We performed a single-center retrospective case-control study that evaluated 236 patients with AA and 133 patients with ARCD, who were hospitalized in Toho University Medical Center Omori Hospital between 2012 and 2016. We compared patients’ characteristics, symptoms, physical signs, and widely available laboratory data. We performed logistic regression for clinical differentiation between AA and ARCD.
Median ages were 35.5 and 41.0 years in the AA and ARCD groups, respectively (P = 0.011). Median onset-to-visit intervals were 1 and 2 days in the AA and ARCD groups, respectively (P < 0.001). Prevalences of epigastric/periumbilical pain, nausea/vomiting, anorexia, and history of unresected appendicitis were significantly higher in the AA group, whereas RLQ pain and history of diverticulitis were more prevalent in the ARCD group. Median leukocyte counts in the AA and ARCD groups were 12600 and 11500/mm3, respectively (P = 0.002). Median CRP levels in the AA and ARCD groups were 1.1 and 4.9 mg/dL, respectively (P < 0.001). The logistic regression model showed a significantly high odds ratio (OR) in nausea/vomiting (OR: 3.89) and anorexia (OR: 2.13). ORs were significantly lower with a longer onset-to-visit interval (OR: 0.84), RLQ pain (OR: 0.28), history of diverticulitis (OR: 0.034), and CRP level > 3.0 mg/dL (OR: 0.25), suggesting that ARCD was more likely.

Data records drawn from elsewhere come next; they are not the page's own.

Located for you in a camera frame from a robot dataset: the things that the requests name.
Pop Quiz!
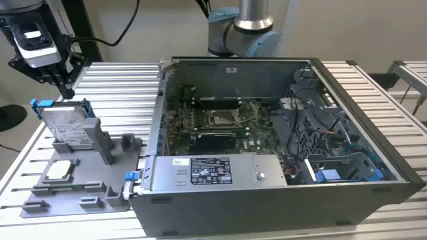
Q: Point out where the black graphics card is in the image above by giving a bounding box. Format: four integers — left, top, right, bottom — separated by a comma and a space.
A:
192, 132, 238, 155

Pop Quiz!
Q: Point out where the open grey PC case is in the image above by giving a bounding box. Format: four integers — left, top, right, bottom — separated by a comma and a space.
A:
128, 56, 427, 237

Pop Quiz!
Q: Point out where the silver power supply unit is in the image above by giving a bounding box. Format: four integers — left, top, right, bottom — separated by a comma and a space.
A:
150, 153, 288, 193

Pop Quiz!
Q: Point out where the multicolour power wire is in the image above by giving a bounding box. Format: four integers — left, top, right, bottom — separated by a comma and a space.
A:
319, 128, 350, 148

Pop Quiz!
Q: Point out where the green motherboard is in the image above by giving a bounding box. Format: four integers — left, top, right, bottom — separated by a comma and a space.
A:
164, 97, 288, 156

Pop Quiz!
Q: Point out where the silver CPU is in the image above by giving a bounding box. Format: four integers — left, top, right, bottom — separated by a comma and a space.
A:
44, 159, 76, 180

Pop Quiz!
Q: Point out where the grey parts rack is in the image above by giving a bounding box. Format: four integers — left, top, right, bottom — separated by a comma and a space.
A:
19, 117, 144, 219

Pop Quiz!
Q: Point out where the CPU socket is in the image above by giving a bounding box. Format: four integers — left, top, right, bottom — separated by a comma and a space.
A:
206, 108, 243, 127

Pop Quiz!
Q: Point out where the black frame post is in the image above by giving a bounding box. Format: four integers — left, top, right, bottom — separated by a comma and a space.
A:
71, 0, 104, 63

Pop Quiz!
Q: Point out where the blue plastic drive carrier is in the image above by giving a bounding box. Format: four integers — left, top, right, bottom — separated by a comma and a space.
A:
312, 168, 387, 185

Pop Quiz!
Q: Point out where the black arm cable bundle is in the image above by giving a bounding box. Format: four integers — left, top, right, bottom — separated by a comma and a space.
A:
195, 0, 212, 19

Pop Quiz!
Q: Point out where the thin black floor cable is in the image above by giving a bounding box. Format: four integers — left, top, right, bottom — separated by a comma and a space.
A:
0, 143, 22, 153

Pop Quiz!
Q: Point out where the blue data wire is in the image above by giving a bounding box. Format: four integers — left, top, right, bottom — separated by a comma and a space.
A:
342, 142, 380, 171

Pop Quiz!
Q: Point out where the thick black wire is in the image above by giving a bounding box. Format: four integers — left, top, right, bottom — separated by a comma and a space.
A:
284, 87, 335, 161

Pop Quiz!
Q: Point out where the black round chair base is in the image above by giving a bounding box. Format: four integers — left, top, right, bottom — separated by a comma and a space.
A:
0, 104, 28, 132

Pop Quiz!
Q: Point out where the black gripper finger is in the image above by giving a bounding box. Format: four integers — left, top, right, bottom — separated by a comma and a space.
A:
64, 53, 90, 99
7, 55, 68, 99

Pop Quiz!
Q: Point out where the grey metal disk bay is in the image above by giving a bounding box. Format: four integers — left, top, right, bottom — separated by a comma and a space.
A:
302, 149, 390, 185

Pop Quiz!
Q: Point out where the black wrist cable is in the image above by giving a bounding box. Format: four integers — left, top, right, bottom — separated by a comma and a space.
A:
71, 0, 142, 47

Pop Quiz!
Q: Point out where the green RAM stick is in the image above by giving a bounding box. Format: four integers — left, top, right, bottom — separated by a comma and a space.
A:
50, 183, 106, 190

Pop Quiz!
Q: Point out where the aluminium side table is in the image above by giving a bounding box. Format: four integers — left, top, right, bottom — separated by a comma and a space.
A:
386, 59, 427, 101

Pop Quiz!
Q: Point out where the hard disk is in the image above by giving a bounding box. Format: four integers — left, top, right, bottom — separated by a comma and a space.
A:
30, 98, 98, 148

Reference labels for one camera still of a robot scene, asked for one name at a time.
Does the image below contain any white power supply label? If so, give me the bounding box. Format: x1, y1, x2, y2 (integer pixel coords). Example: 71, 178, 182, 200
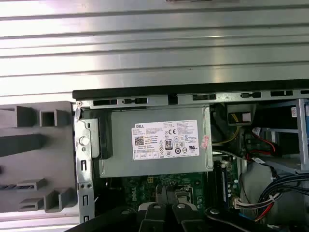
131, 120, 201, 160

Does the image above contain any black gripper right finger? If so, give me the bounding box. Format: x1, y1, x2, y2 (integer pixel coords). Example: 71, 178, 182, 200
166, 186, 309, 232

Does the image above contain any CPU socket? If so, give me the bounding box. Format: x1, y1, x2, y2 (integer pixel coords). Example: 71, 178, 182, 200
174, 185, 194, 206

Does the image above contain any blue-green RAM stick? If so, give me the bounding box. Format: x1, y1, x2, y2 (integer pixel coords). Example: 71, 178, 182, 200
223, 160, 230, 208

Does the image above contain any grey metal drive cage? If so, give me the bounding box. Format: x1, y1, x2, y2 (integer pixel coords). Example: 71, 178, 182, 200
260, 98, 309, 175

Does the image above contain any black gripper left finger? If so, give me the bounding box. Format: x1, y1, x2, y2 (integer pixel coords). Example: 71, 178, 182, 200
67, 185, 168, 232

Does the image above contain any black PC case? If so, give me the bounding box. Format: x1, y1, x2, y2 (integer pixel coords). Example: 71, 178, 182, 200
72, 82, 309, 232

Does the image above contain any green motherboard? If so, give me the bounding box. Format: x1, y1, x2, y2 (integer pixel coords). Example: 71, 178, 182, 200
95, 154, 244, 232

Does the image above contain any yellow wire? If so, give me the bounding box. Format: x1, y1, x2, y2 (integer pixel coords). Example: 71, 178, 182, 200
230, 112, 242, 148

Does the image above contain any black cable bundle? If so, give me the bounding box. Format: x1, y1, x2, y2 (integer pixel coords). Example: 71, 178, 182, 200
255, 164, 309, 218

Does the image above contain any grey parts rack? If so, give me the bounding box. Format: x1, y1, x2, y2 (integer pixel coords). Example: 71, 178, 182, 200
0, 100, 79, 213

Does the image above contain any grey power supply unit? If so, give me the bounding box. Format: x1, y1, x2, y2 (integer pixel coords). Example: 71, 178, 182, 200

Our logistic regression model for differentiating AA from ARCD showed that nausea/vomiting and anorexia increase the probability of AA rather than ARCD. Conversely, longer onset-to-visit interval, RLQ pain, history of diverticulitis, and CRP level > 3.0 mg/dL at the time of visit increase the probability of ARCD rather than AA. Our study suggests that clinical findings can differentiate AA and ARCD based on clinical information in advance of imaging studies.
Given the lack of previous study on clinical differences between AA and ARCD, and the cost, limited availability, and concern for radiation exposure of CT scanning, our findings will provide useful evidence for physicians managing Asian patients with acute abdomen.